以上の第3次隊までの活動から、震災被災地域での避難所への介入では、

 ・避難所には心身ともにとても困難な境遇に置かれている方が、プライバシーのない環境で、集団生活していることを理解して介入すること

 ・避難所での生活を余儀なくされている方々は、環境的な要因などから「今までしてきたこと」や「したいこと」を大きく制限される日々の中、非日常的な多大にストレスを受ける状況にあること

 ・避難所で生活する住民の方々の活動・参加が促進されるよう、生活様式の選択肢をもてる生活環境を提供すること

 ・避難所を運営している組織やその特徴(指示系統やキーパーソンなど)、住民のコミュニテイを理解して介入すること

 ・多職種チームである利点を生かすため、職種による視点の違いを積極的に捉えて情報交換や意見交換を行い、介入方法や環境整備を工夫していくこと     

 ・画一的な「リハビリテーション的介入」を提供するのではなく、震災の被害状況や被害発生からの時間的な経過、避難所の環境などに応じた臨機応変の介入、(状況によっては介入を敢えて抑制することも)が重要であること

 ・ 「作業療法」という専門性をアピールして直接的な個別的な介入するのではなく、専門性をもった視点で避難者の生活が安全、安心に送ることができる環境を整えること

 ・避難所内の方々だけではなく、避難所間の平等性にも十分に配慮すること

 ・多くのボランティアや支援団体が介入する中で、避難所で生活を送る住民の方々が混乱しないためにも、自らの役割や避難者との接し方に配慮すること(災害に世間の注目が集まる震災後初期に支援が飽和状態となることは、災害時の避難所支援の特徴と現実である)

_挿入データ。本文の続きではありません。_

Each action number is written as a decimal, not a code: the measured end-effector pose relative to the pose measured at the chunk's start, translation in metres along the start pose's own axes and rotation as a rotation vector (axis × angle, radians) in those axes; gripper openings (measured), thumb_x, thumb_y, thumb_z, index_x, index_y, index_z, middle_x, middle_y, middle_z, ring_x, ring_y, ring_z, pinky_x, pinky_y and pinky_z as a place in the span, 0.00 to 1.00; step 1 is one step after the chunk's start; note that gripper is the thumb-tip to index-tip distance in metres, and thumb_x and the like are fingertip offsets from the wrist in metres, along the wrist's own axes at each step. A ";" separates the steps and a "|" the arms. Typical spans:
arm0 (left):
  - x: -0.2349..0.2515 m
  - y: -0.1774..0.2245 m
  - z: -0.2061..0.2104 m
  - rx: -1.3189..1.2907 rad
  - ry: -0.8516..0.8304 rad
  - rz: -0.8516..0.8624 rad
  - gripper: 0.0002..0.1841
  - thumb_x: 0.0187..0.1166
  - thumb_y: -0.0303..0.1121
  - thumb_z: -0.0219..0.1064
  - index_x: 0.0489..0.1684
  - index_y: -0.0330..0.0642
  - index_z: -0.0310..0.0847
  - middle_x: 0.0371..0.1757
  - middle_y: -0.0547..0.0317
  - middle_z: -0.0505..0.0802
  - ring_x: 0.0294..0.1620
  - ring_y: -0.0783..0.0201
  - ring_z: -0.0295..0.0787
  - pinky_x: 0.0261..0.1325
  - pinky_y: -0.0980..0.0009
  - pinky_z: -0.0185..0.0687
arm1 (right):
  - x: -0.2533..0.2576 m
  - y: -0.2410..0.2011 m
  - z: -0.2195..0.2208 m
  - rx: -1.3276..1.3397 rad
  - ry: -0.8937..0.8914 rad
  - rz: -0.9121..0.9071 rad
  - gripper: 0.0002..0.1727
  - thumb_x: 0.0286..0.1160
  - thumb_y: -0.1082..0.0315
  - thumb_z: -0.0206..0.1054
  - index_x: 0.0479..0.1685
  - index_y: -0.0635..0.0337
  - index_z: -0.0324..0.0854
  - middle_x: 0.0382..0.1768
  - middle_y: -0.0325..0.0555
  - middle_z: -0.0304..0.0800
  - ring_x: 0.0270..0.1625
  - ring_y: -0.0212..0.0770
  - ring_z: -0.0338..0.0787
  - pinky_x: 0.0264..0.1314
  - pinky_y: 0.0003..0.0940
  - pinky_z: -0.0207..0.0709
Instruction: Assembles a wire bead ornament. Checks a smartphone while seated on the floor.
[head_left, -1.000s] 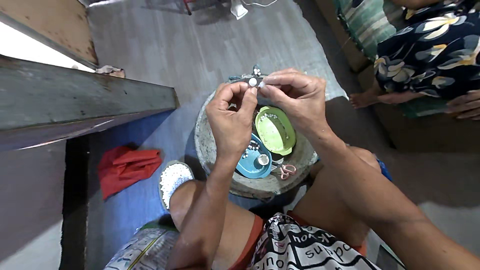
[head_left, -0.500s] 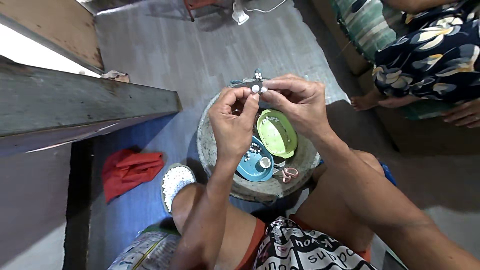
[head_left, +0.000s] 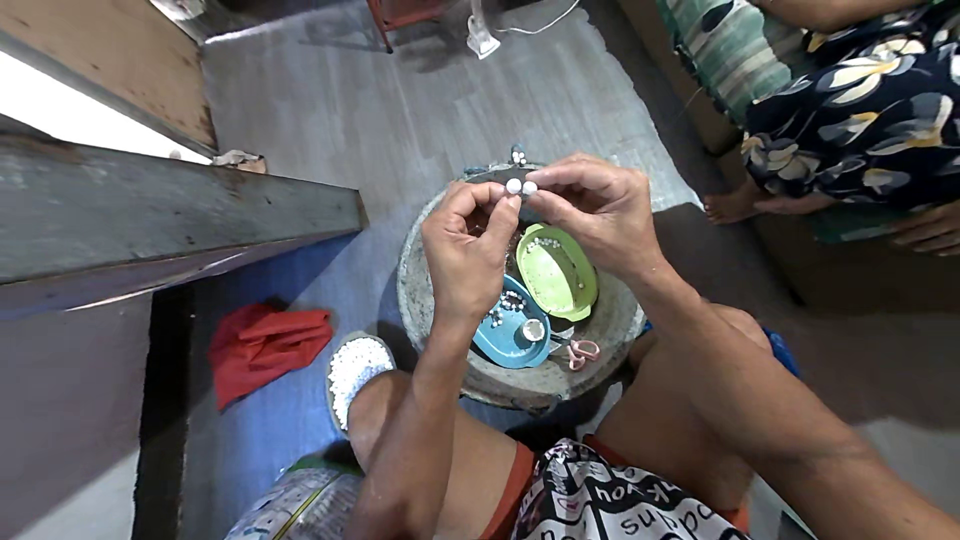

 ・避難者への生活支援の継続性を保つためには、「外部からの専門職による介入をいかに地元の保健医療機関に引き継ぐことができるのか」を念頭に置きつつ支援すること。生活機能の復興(再建?)には、その地域の保健医療機関などの通常能力の枠を一時的に肥大化させた介入よりも、将来その地域にスムーズに引継がれ得る、細く長い介入が重要である。

が、特に重要であることが確認された。これらのことがらは、今後、支援先が避難所以外に広がっていった場合にも、ボランティアとして支援に携わる作業療法士が認識しておくべき事項と思われる。

 本事業は、第4次隊以降は週末のみの介入として頻度を減少し、避難所での生活の活性化を経過的に観察しながら、必要に応じてあらためてチームの招集を呼び掛ける予定である。